The purpose of this package is to create a package of functions to assist with the writing of small sections of automated commentary inside RMarkdown documents, particularly in creating descriptions of data. All of the functions in this code are designed to work in any project, and are general functions that would be of use to a wide range of people.

Installation

The package can be installed directly from Github using the remotes install_github call

install.packages("remotes")
remotes::install_github("department-for-transport-public/upsanddowns")

Overview

Numerical changes

The package has three different functions which operate in the same way, but are designed to accept slightly different numeric data types which represent changes in data. These are:

  • percent_change: for percentage changes
  • pp_change: for percentage point changes
  • number_change: for any numeric change

All three will accept a numeric value or vector, and return a short string of commentary based on the value of the numeric. Negative values will be accompanied by a “down” word (decrease/down/etc) while positive values will be accompanied by an “up” word (increase/up/etc). Small changes (less than 1% or 1pp, or 100 in a numeric) will be recorded with a stable word (little change/etc.)

You can choose which descriptor words you would like to use by making use of the description argument and an associated code. By default, it is set to up and down. To see the full list of descriptor options and their codes, use the show_descriptions() function.

Additional arguments for the three functions include:

  • percent_change: ... for any additional arguments to be passed to the scales::percent function.
  • pp_change: abbr to indicate whether you’d like changes recorded as “percentage points” or “pp”.
  • All functions: unchanged_limit to set the limit in either direction for what constitutes “no change”. ### Top values in a dataset

The package also has two different functions designed to describe the top n number of values in a dataset (containing values and names for those values), with each function returning a slightly different description based on the same data.

  • top_x: returns a string of the names of the top “n” values, in a grammatically correct way. Will provide a warning if there are other equal values outside of the top n values. i.e. will return “north, south and east” for n = 3.
  • top_x_percent: returns a string of the names of the top “n” values, alongside their percentage of the total values provided. i.e. will return “north, south and east (20% of total)” or “north, south and east (10%, 5% and 2% of total respectively)” for n = 3.

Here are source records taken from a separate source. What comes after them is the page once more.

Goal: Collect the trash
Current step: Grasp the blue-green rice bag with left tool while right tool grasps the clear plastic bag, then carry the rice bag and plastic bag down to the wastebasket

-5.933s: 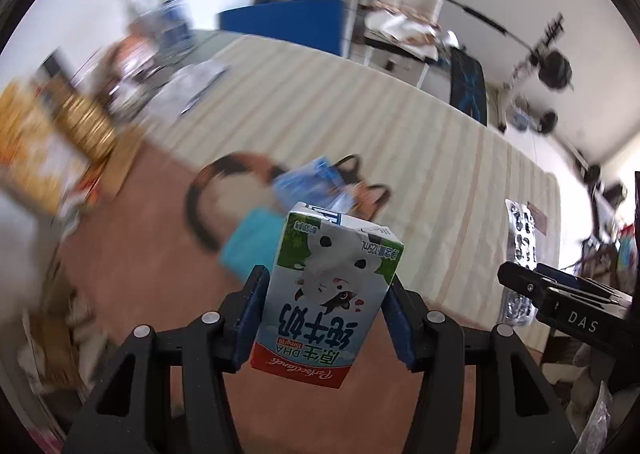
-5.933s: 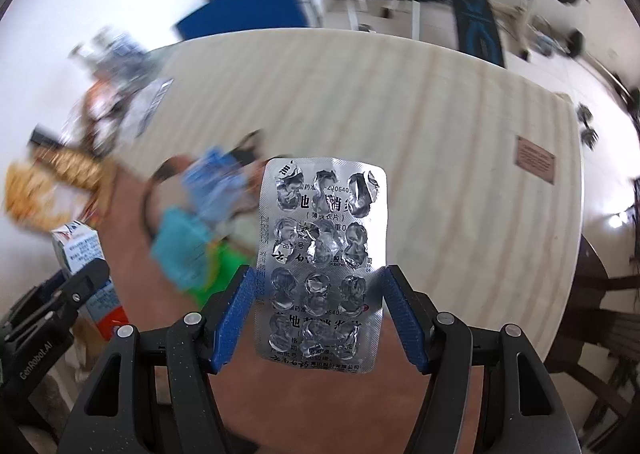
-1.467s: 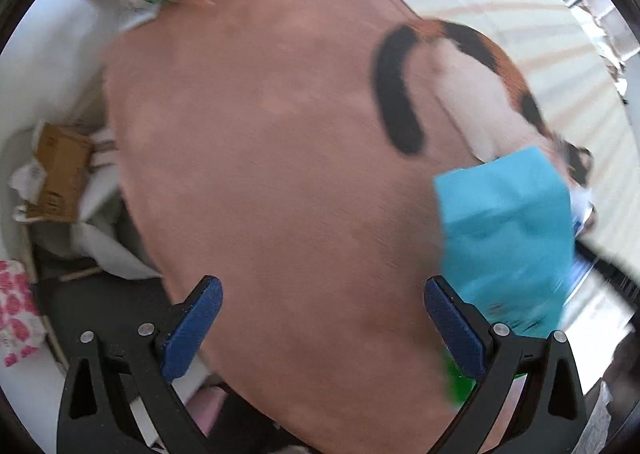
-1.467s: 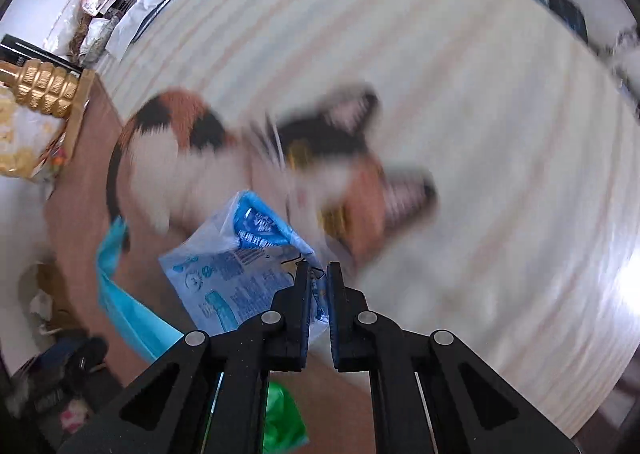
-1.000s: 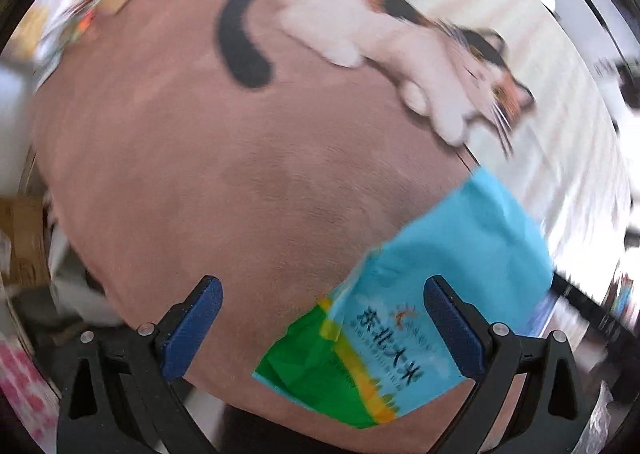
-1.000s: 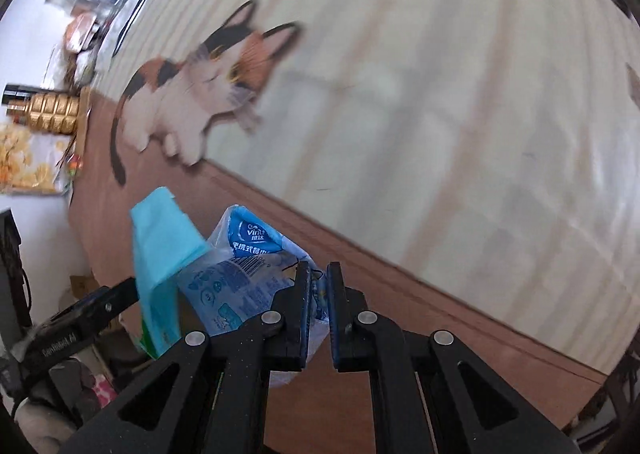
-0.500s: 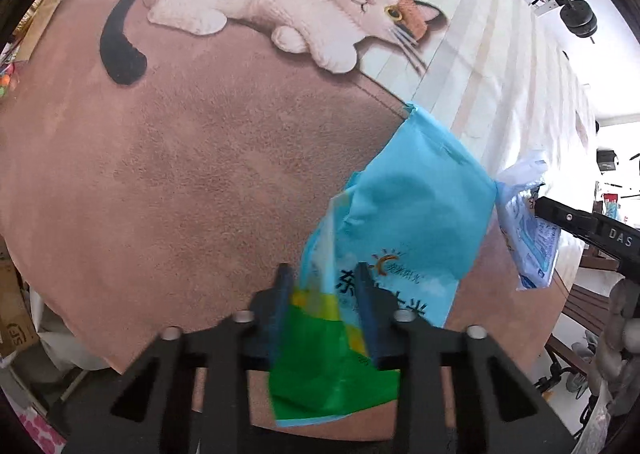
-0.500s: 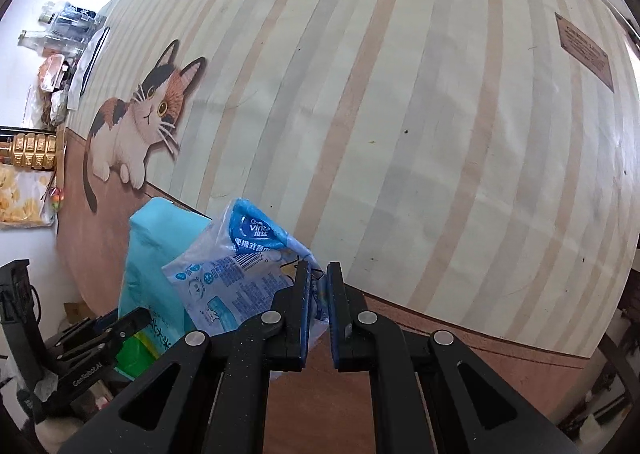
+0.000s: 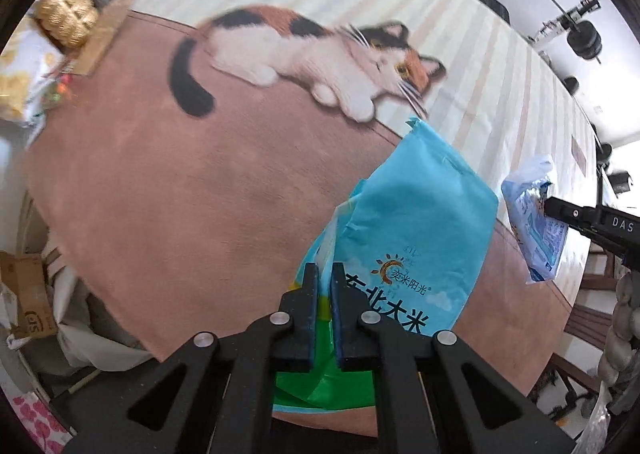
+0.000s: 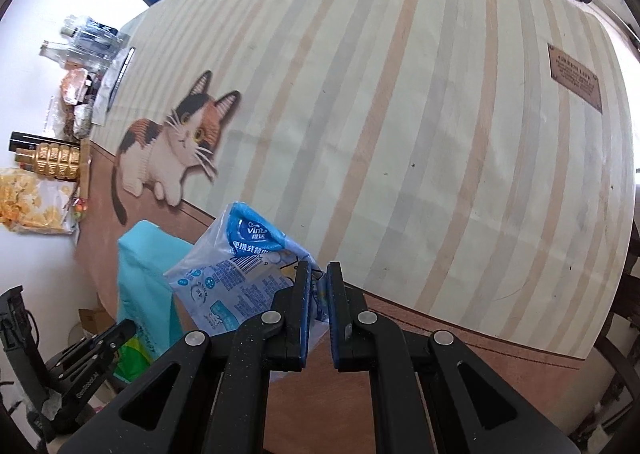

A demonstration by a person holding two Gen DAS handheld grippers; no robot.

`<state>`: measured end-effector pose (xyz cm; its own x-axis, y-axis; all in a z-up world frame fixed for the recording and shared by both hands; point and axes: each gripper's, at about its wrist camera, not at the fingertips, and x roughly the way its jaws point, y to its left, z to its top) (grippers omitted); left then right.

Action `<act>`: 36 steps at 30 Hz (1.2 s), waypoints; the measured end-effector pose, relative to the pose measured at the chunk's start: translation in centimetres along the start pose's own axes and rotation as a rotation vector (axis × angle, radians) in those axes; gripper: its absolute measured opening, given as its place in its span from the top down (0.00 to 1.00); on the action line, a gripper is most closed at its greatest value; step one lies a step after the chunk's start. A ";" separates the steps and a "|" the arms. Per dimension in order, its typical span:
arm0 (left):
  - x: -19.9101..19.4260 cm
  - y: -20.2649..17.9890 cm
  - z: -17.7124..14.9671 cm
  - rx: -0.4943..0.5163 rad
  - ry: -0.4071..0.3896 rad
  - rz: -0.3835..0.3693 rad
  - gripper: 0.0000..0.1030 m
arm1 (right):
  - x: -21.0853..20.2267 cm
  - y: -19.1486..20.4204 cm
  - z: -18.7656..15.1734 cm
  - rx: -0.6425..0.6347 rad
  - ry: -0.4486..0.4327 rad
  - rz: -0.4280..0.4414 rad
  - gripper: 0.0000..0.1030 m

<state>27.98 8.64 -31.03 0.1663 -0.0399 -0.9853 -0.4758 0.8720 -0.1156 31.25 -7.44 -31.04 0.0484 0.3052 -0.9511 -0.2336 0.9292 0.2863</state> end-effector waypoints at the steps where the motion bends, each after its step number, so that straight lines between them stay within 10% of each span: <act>1: -0.4 0.3 -0.3 -0.003 -0.013 0.008 0.97 | -0.2 0.2 -0.1 -0.004 -0.005 0.002 0.92; 13: -6.3 9.7 -4.5 -0.162 -0.140 0.026 0.97 | -1.1 7.6 -3.6 -0.154 0.000 0.039 0.92; 25: -8.2 20.0 -18.1 -0.398 -0.204 -0.042 0.97 | -0.7 18.6 -18.4 -0.389 0.026 0.043 0.92; 36: 4.7 31.8 -33.2 -0.727 -0.035 -0.035 0.96 | 12.7 25.0 -35.1 -0.601 0.149 -0.080 0.92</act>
<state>-15.00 20.00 -43.56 0.2137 -0.0352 -0.9763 -0.9210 0.3259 -0.2134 -8.08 12.37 -40.02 -0.0380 0.1670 -0.9852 -0.7429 0.6547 0.1396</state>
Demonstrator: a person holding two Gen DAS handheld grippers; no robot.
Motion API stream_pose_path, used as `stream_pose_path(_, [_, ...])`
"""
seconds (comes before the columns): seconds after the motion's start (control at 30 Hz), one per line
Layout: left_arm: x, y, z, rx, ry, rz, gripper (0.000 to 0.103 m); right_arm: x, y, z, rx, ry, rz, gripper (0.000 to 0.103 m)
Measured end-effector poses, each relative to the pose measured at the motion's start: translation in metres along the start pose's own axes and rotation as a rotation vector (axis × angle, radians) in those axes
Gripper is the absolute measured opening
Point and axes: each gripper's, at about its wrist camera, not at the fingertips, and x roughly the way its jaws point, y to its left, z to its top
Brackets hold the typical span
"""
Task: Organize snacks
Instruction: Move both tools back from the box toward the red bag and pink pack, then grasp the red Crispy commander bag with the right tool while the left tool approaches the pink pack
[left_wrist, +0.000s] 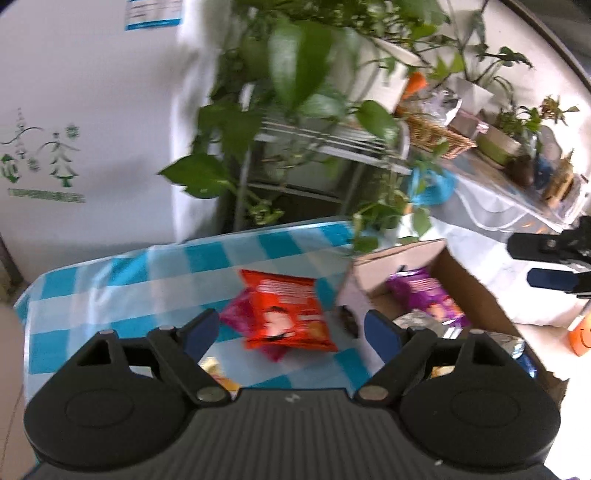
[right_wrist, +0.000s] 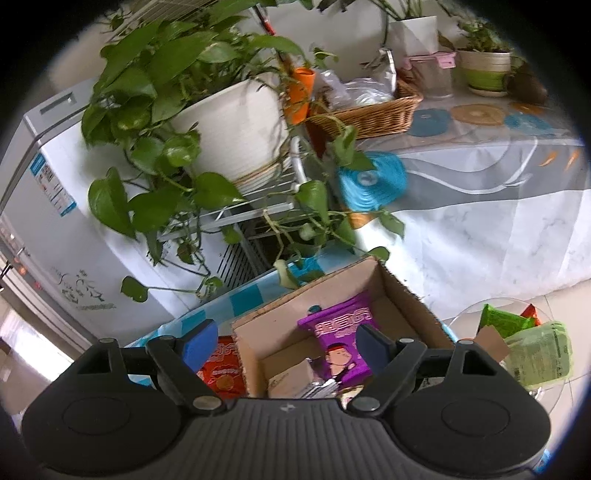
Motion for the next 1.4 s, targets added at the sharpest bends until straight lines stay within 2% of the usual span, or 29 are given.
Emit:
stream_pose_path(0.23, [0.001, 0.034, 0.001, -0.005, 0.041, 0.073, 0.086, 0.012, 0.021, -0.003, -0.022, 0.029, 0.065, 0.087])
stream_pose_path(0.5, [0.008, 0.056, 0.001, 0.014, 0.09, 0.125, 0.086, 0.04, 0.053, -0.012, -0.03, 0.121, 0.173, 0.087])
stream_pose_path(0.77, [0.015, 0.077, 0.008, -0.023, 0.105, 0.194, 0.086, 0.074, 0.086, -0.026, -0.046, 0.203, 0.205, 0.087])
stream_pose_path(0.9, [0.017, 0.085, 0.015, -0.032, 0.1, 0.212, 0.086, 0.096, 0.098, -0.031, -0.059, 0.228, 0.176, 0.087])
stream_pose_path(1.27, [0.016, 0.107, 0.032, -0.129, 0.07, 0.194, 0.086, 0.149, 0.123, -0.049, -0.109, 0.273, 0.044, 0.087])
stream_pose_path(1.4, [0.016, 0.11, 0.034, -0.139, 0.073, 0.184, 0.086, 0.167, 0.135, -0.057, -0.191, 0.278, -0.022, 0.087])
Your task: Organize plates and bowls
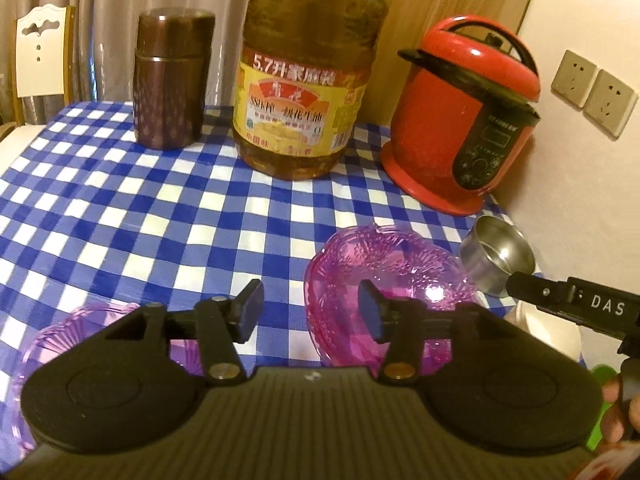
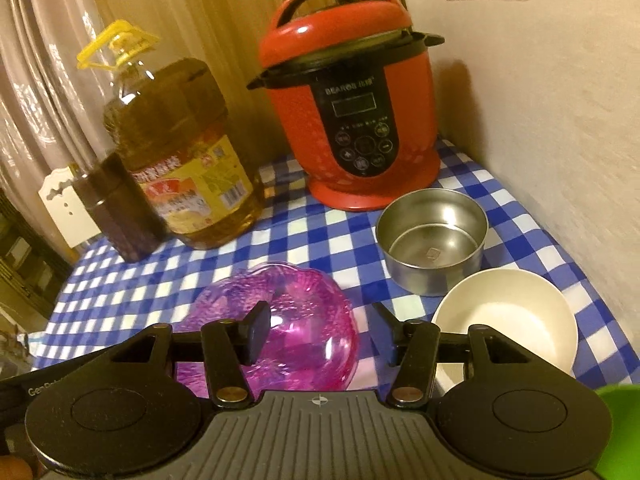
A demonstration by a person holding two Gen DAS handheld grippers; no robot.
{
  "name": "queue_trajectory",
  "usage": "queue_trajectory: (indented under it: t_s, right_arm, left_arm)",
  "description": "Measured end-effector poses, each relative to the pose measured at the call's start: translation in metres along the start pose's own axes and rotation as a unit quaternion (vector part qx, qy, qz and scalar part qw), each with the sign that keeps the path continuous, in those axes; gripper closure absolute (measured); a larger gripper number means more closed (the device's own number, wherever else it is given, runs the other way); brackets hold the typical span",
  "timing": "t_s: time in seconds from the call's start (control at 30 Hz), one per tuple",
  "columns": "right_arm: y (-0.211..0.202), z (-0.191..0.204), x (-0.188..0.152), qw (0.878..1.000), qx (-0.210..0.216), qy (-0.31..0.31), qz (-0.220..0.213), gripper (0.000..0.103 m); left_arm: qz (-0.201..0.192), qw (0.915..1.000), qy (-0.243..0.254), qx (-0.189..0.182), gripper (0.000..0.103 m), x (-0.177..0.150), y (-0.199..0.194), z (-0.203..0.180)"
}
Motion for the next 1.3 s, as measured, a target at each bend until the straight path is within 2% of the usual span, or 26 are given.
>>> queue_trajectory:
  t_s: [0.37,0.67,0.9,1.03,1.3]
  right_arm:
    - [-0.045,0.014,-0.015,1.0,0.006,0.013,0.007,0.047]
    - [-0.071,0.037,-0.048,0.999,0.01,0.002,0.035,0.047]
    - [-0.071,0.074,-0.083,0.996,0.033,-0.054,0.067,0.047]
    - [-0.069,0.095,-0.1,0.992,0.051,-0.084,0.082,0.047]
    - [-0.059,0.117,-0.106,0.988,0.072,-0.095,0.095,0.047]
  left_arm:
    - [0.012,0.9995,0.03,-0.008,0.05,-0.017,-0.056,-0.002]
    - [0.028,0.9995,0.014,0.003,0.05,-0.04,-0.093,0.024]
    - [0.025,0.9994,-0.003,0.025,0.05,-0.06,-0.118,0.052]
    - [0.025,0.9983,-0.006,0.052,0.05,-0.07,-0.127,0.07]
    - [0.028,0.9966,-0.022,0.075,0.05,-0.075,-0.133,0.104]
Point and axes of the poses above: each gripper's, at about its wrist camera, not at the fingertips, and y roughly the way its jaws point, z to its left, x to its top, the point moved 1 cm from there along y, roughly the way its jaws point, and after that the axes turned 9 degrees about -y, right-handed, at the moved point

Arguments for these functions include:

  • n: the number of values to report on in the commentary (e.g. n = 3 will return a commentary discussing the top 3 values)
  • values: column name of the column containing numerical values to sort top n values on.
  • names: column name of the column containing name values used to describe the top n values.
  • For top_x_percent only: sum_percentage Do you want a single percentage of the total to be returned for all n number of values, or an an individual percentage for each value?